The Yukon Ice Patches are a series of dozens of ice patches in the southern Yukon discovered in 1997, which have preserved hundreds of archaeological artifacts, with some more than 9,000 years old. The first ice patch was discovered on the mountain Thandlät, west of the Kusawa Lake campground which is 60 km west of Whitehorse, Yukon. The Yukon Ice Patch Project began shortly afterwards with a partnership between archaeologists in partnership with six Yukon First Nations, on whose traditional territory the ice patches were found. They include the Carcross/Tagish First Nation, the Kwanlin Dün First Nation, the Ta’an Kwäch’än Council, the Champagne and Aishihik First Nations, the Kluane First Nation, and the Teslin Tlingit Council.

==Ice patches==
Cryologists describe how ice patches, such the rare Yukon alpine region ice patches, differ from glaciers.
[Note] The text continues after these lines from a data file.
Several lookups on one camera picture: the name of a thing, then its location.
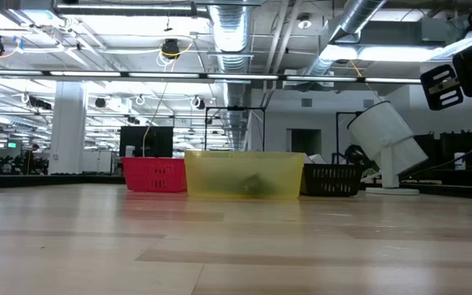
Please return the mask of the silver ventilation duct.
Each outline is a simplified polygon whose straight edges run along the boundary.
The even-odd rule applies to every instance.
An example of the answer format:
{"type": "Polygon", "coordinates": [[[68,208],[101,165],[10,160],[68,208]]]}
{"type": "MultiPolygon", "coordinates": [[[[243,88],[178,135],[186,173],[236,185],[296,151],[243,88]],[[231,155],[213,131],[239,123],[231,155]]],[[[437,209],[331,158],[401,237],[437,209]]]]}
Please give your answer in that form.
{"type": "MultiPolygon", "coordinates": [[[[222,53],[217,57],[221,74],[248,74],[250,57],[245,56],[250,49],[250,29],[252,24],[252,8],[237,5],[209,6],[212,20],[212,33],[216,51],[222,53]]],[[[250,104],[250,88],[242,83],[224,83],[223,98],[227,107],[248,107],[250,104]]],[[[233,149],[243,148],[247,132],[242,119],[247,119],[244,111],[228,111],[227,123],[233,149]]]]}

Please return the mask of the red plastic slotted basket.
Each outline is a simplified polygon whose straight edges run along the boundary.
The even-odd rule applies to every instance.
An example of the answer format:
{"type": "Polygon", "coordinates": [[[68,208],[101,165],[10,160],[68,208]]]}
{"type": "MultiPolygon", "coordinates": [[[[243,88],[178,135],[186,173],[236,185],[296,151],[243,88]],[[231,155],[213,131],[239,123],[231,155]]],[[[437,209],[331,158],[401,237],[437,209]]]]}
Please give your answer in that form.
{"type": "Polygon", "coordinates": [[[141,193],[182,193],[187,190],[184,159],[122,157],[127,189],[141,193]]]}

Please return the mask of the black plastic slotted basket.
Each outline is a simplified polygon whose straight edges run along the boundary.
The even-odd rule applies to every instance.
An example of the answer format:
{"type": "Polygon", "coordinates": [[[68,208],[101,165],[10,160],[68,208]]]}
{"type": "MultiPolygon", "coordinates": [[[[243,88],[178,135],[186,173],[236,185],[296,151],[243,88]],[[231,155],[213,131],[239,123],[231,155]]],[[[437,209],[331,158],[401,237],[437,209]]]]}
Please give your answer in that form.
{"type": "Polygon", "coordinates": [[[305,164],[300,192],[312,197],[353,197],[362,171],[354,165],[305,164]]]}

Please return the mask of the person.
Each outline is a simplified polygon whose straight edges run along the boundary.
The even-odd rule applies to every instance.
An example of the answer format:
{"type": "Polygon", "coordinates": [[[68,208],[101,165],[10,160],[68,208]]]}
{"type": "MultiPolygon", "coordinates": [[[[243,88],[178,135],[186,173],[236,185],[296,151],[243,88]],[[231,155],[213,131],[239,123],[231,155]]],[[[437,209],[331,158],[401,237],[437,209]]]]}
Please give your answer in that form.
{"type": "Polygon", "coordinates": [[[25,153],[23,170],[25,175],[34,172],[34,153],[39,150],[39,145],[34,143],[30,150],[25,153]]]}

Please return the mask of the black metal stand frame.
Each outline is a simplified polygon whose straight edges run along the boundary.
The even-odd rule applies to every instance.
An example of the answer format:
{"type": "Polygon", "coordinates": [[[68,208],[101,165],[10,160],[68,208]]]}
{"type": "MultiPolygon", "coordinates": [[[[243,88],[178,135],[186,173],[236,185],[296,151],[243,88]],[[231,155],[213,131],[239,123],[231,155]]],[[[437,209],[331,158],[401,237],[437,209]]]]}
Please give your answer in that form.
{"type": "Polygon", "coordinates": [[[340,140],[339,140],[339,128],[340,128],[340,116],[341,115],[351,115],[351,116],[359,116],[361,111],[337,111],[334,114],[334,134],[335,134],[335,152],[332,155],[332,162],[339,163],[340,158],[345,158],[345,156],[340,152],[340,140]]]}
{"type": "Polygon", "coordinates": [[[252,139],[252,119],[257,121],[257,125],[261,126],[259,135],[261,136],[261,147],[258,152],[264,152],[266,147],[266,109],[263,107],[206,107],[204,115],[204,138],[203,150],[218,150],[214,144],[208,143],[208,126],[214,120],[219,120],[222,124],[221,128],[229,142],[227,148],[221,150],[232,149],[234,151],[251,150],[248,146],[252,139]]]}

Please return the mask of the black storage cabinets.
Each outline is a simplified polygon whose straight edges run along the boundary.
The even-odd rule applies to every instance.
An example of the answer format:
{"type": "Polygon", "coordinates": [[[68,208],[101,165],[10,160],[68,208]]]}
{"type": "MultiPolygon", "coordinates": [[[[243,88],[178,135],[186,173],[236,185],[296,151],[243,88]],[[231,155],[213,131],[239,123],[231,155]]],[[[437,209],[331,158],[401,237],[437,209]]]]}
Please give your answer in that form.
{"type": "MultiPolygon", "coordinates": [[[[472,170],[472,131],[441,133],[439,138],[433,138],[433,155],[429,156],[429,161],[433,165],[452,161],[455,152],[465,153],[466,170],[472,170]]],[[[454,162],[441,169],[455,169],[454,162]]]]}

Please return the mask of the black monitor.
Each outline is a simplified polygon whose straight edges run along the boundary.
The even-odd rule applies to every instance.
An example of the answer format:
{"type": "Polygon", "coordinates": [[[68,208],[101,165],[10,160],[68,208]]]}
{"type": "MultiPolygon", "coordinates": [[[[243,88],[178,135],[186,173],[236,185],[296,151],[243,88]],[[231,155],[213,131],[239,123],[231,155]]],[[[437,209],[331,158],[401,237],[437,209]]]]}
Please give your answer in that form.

The latter are constantly moving; they gradually build up mass over time until they reach a certain size, when they slowly flow downhill. Unlike glaciers, ice patches do not move. As some of the snow remaining from winter accumulation melts, the rest is gradually compressed into ice. Ice patches do not achieve enough mass to flow downhill so any artifacts within are preserved intact without being crushed.

==History==
In the 1990s "during a period of extremely warm summer temperatures" with ice patches melting, the Yukon Ice Patch Project began. In September 1997, Gerald W. Kuzyk discovered the first of the Yukon ice patches artifacts, an atlatl dart fragment, on mountain Thandlät at an elevation of 1850 m.

The Yukon Ice Patches are studied by archaeologists in partnership with six Yukon First Nations, on whose traditional territory the ice patches were found. They include the Carcross/Tagish First Nation, the Kwanlin Dün First Nation, the Ta’an Kwäch’än Council, the Champagne and Aishihik First Nations, the Kluane First Nation, and the Teslin Tlingit Council.

"At [the Kusawa Lake] location, a small fragment of wooden dart shaft was recovered and radiocarbon dated to 4360 ± 50 14C yr BP (TO 6870). Also reported was a caribou dung pellet dating to 2450 ± 14C yr BP (TO 6871) collected from a nearby ice core 1.6 m below the surface (Kuzyk et al., 1999:214). That first brief research report represented one of the earliest accounts of ancient, non-glacial ice in North America and drew attention to the potential of alpine ice to be a productive source of paleobiological and archaeological information"
— Hare et al 2012

The 43 Yukon Ice Patches in southern Yukon included "more than 207 archaeological objects and 1700 faunal remains have been recovered from 43 melting ice patches in the southern Yukon. The artifacts range in age from a 9000-year-old (calendar) dart shaft to a 19th-century musket ball...Of particular interest is the description of three different techniques for the construction of throwing darts and the observation of stability in the hunting technology employed in the study area over seven millennia. Radiocarbon chronologies indicate that this period of stability was followed by an abrupt technological replacement of the throwing dart by the bow and arrow after 1200 BP." The artifacts are curated by the Yukon Archaeology Program, Government of Yukon.

In the Kusawa Lake area, there are no longer any caribou, but in her 1987 interviews, Elder Mary Ned (born 1890s-) spoke about caribou being “all over this place.” Evidence of this was proven by the nearby discovery of the Ice Patch artifacts...Oral history tells us that a corral, or caribou fence was located on the east side of the lake, between the lake and the mountain."